While wrestling and the law seem to have little in common, both enterprises require face-to-face showdowns which...
While wrestling and the law seem to have little in common, both enterprises require face-to-face showdowns which are the culmination of long periods of preparation. Sandy Weinberg found immense success in both arenas, often under the brightest of spotlights.
Since serving as the lead prosecutor in the early '80s for the government's case against recently pardoned financier Marc Rich, Sandy has been featured in national news stories. Such high profile attention is common for him, although he now practices as a defense attorney in Tampa.
"As a federal prosecutor, I was blessed to be assigned to fascinating cases," says Sandy, who served under Rudy Guiliani as Assistant U.S. Attorney in New York from 1979-85. "Now, as a defense attorney, I have a most interesting white-collar criminal defense practice."
Working on what he calls "very high profile and contentious cases," Sandy operates under intense media scrutiny. He recently defended the Church of Scientology in a wrongful death suit, which he says was the most difficult challenge he has faced.

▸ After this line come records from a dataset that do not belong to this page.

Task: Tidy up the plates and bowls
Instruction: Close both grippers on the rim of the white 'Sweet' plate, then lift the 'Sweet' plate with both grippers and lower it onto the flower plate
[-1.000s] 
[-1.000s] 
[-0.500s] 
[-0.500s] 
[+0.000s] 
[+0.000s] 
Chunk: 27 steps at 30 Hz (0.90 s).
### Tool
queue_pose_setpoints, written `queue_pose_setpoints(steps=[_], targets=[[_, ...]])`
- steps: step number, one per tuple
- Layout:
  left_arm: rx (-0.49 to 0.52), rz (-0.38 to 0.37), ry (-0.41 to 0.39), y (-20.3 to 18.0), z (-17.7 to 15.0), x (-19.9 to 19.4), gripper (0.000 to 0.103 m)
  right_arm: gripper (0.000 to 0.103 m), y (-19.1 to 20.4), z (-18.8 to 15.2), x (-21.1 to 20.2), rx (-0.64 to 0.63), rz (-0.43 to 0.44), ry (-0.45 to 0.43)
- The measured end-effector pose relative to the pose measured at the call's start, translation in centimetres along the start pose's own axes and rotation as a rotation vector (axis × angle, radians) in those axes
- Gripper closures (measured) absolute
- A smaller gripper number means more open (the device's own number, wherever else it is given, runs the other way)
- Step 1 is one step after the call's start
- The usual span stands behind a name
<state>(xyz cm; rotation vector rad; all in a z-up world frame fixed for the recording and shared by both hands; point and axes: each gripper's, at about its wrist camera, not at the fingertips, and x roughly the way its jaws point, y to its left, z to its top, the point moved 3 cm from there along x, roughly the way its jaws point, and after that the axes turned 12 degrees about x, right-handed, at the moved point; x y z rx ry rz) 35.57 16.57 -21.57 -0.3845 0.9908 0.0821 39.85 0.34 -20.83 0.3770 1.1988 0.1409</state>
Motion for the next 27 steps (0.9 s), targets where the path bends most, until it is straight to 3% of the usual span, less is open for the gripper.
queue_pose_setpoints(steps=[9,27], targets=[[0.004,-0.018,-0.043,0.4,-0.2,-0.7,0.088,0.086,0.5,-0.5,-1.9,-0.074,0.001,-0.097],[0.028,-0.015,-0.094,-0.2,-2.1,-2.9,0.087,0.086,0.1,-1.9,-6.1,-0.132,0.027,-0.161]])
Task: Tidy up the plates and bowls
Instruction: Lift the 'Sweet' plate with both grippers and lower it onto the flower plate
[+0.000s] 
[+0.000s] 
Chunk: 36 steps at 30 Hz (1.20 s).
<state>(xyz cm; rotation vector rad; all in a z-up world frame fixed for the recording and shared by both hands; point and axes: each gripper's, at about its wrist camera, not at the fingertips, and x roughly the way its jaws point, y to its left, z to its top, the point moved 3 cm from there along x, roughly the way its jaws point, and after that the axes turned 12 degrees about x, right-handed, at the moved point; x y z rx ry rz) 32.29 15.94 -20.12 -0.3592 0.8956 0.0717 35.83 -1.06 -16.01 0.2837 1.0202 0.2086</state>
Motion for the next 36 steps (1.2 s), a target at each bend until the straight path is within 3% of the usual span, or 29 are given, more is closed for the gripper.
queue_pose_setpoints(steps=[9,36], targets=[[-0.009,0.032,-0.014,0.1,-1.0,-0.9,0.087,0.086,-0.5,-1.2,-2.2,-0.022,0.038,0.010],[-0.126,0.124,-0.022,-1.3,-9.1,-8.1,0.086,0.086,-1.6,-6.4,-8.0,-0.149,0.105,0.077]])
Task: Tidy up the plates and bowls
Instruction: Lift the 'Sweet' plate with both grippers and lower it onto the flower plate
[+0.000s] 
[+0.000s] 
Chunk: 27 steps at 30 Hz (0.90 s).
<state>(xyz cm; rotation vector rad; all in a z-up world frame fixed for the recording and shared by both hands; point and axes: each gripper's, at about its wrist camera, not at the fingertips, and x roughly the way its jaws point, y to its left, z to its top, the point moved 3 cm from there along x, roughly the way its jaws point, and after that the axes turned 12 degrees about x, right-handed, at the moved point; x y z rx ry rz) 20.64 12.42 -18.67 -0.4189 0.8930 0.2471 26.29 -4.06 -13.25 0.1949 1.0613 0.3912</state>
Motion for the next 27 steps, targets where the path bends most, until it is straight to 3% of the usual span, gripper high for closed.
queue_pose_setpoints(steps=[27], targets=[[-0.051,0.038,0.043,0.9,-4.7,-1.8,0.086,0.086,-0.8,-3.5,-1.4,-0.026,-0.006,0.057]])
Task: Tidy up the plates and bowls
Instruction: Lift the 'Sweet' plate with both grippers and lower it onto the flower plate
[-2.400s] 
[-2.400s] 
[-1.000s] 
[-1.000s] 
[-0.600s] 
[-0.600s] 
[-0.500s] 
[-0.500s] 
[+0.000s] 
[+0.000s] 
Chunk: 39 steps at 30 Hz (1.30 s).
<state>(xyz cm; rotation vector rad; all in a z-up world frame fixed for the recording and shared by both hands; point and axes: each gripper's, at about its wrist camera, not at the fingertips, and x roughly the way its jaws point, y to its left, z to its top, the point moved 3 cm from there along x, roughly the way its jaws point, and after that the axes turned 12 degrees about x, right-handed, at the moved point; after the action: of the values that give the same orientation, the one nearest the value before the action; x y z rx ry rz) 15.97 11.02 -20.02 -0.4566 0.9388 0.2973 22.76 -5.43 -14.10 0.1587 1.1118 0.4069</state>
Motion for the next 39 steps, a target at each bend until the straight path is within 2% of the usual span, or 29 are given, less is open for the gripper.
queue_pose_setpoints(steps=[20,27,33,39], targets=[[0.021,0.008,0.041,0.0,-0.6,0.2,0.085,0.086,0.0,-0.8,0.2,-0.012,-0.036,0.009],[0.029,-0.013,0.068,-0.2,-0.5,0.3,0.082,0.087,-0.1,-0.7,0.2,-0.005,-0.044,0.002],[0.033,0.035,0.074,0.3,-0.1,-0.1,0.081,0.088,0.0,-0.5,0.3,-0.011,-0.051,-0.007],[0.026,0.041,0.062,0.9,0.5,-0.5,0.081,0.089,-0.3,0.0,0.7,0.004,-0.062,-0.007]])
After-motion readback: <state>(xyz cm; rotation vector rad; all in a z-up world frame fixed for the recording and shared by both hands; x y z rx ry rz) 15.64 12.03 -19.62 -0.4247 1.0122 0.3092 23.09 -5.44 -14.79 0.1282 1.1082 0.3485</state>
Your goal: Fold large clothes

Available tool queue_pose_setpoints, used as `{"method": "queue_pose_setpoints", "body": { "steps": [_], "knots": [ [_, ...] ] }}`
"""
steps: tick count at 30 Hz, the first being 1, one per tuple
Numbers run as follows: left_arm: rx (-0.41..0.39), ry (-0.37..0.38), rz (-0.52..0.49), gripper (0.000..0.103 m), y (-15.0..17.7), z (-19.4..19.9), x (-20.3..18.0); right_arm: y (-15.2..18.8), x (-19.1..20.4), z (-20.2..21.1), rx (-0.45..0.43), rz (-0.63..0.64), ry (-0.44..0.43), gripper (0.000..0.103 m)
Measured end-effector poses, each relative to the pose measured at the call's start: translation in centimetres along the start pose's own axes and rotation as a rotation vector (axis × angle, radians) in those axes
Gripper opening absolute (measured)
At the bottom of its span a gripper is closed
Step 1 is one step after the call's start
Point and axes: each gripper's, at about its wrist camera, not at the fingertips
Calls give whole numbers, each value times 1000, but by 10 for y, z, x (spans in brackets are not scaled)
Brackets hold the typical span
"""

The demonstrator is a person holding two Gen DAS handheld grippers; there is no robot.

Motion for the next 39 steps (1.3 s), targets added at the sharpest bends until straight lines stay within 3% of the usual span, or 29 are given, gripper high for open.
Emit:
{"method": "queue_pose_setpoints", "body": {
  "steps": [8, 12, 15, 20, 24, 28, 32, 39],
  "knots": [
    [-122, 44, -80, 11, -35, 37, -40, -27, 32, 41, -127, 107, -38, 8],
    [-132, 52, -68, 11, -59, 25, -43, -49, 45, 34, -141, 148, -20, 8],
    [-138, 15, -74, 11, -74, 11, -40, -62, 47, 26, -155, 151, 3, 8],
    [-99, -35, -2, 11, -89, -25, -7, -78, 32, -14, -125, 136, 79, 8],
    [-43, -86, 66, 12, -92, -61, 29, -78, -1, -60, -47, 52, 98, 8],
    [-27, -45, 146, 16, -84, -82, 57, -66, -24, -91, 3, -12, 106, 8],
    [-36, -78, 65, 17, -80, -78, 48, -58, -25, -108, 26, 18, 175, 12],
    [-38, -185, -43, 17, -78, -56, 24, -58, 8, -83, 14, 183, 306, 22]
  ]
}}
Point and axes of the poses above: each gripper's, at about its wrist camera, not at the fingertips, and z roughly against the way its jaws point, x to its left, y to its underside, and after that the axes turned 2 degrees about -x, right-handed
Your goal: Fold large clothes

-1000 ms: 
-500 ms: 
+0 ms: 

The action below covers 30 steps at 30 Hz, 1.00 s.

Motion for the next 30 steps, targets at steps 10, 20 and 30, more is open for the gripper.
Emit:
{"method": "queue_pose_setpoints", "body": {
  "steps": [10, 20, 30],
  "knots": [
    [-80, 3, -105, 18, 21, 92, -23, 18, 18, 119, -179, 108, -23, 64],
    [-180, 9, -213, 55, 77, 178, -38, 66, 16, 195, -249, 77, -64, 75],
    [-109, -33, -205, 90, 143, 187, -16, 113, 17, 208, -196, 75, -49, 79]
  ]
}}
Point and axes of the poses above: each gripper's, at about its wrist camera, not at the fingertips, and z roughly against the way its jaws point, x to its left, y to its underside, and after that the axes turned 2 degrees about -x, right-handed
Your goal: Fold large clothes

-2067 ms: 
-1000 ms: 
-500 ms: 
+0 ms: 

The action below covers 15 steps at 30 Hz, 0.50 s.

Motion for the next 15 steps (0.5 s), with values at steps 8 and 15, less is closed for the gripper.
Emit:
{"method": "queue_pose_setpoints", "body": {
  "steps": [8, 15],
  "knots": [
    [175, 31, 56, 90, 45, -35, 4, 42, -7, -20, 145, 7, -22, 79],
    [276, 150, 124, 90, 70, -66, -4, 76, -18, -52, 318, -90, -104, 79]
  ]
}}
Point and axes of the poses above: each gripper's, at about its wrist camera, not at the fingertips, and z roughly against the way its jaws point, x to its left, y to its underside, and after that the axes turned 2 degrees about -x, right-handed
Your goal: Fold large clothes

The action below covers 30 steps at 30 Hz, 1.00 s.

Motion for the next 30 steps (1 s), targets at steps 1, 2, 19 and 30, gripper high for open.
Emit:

When his thoughts turn to Baylor, Sandy recalls a similarly pressure-packed victory. "I remember winning the Mid-South Championship wrestling match," he says. "My nemesis and I had had several tight matches, and we faced each other again. I hammered him in the biggest match of all, but it was the culmination of a lot of hard work."
Sandy's talent on the mat was eclipsed only by his ability in the classroom. The dedication he showed as a student and athlete is the same quality he credits as essential to his success as an attorney.
"I have a passion for the law," he says. "Whether prosecuting or defending, I am absolutely committed to my client. I eat, drink and sleep a case."